Official Documentation

https://grpc.github.io/grpc/core/md_doc_statuscodes.html

Workarounds

  1. 85% success Implement exponential backoff with jitter in the gRPC client. Example in Go: `backoff := grpc.WithBackoffMaxDelay(5 * time.Second); conn, err := grpc.Dial(target, backoff)`.
    Implement exponential backoff with jitter in the gRPC client. Example in Go: `backoff := grpc.WithBackoffMaxDelay(5 * time.Second); conn, err := grpc.Dial(target, backoff)`.
  2. 80% success Reduce concurrency by limiting the number of in-flight gRPC streams using a semaphore or connection pool. For example, use a channel-based worker pool in Go.
    Reduce concurrency by limiting the number of in-flight gRPC streams using a semaphore or connection pool.

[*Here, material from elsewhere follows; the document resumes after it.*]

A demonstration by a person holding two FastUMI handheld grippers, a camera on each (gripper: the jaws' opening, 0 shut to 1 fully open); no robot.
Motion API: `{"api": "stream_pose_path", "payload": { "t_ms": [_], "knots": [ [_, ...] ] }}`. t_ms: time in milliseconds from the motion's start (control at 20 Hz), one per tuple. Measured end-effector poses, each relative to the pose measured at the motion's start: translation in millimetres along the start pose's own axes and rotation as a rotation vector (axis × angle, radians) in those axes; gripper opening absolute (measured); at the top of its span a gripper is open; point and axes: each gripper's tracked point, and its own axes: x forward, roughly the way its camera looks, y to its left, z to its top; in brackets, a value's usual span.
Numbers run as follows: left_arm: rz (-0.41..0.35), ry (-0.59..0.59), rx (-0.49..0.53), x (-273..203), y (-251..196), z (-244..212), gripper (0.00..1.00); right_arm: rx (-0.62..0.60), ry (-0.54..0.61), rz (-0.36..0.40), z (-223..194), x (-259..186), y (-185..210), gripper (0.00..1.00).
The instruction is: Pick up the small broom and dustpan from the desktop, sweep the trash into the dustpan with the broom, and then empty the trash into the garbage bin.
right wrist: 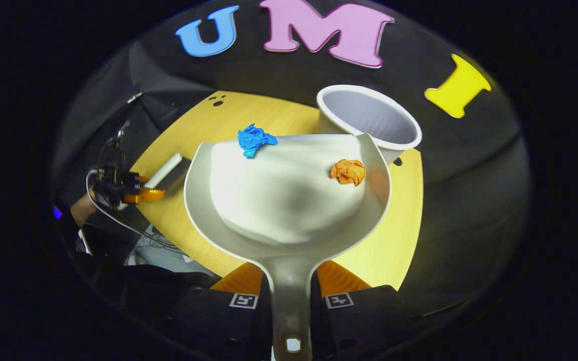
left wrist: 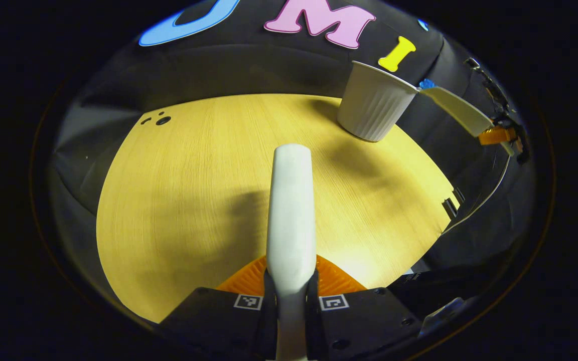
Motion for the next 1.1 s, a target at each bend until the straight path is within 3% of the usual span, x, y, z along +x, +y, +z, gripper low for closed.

For example, use a channel-based worker pool in Go.
  3. 70% success Contact the API provider to request a higher rate limit or check the Retry-After header in the gRPC trailing metadata for a suggested wait time.
    Contact the API provider to request a higher rate limit or check the Retry-After header in the gRPC trailing metadata for a suggested wait time.

中文步骤

  1. Implement exponential backoff with jitter in the gRPC client. Example in Go: `backoff := grpc.WithBackoffMaxDelay(5 * time.Second); conn, err := grpc.Dial(target, backoff)`.
  2. Reduce concurrency by limiting the number of in-flight gRPC streams using a semaphore or connection pool. For example, use a channel-based worker pool in Go.
  3. Contact the API provider to request a higher rate limit or check the Retry-After header in the gRPC trailing metadata for a suggested wait time.

Dead Ends

Common approaches that don't work:

  1. 80% fail

    Without exponential backoff, retries are sent immediately, consuming more quota and causing cascading failures.

  2. 90% fail

    Removing rate limits exposes the server to abuse and performance degradation.

  3. 60% fail

    Rate limits are often enforced at the service level regardless of protocol; REST endpoints may have similar or stricter limits.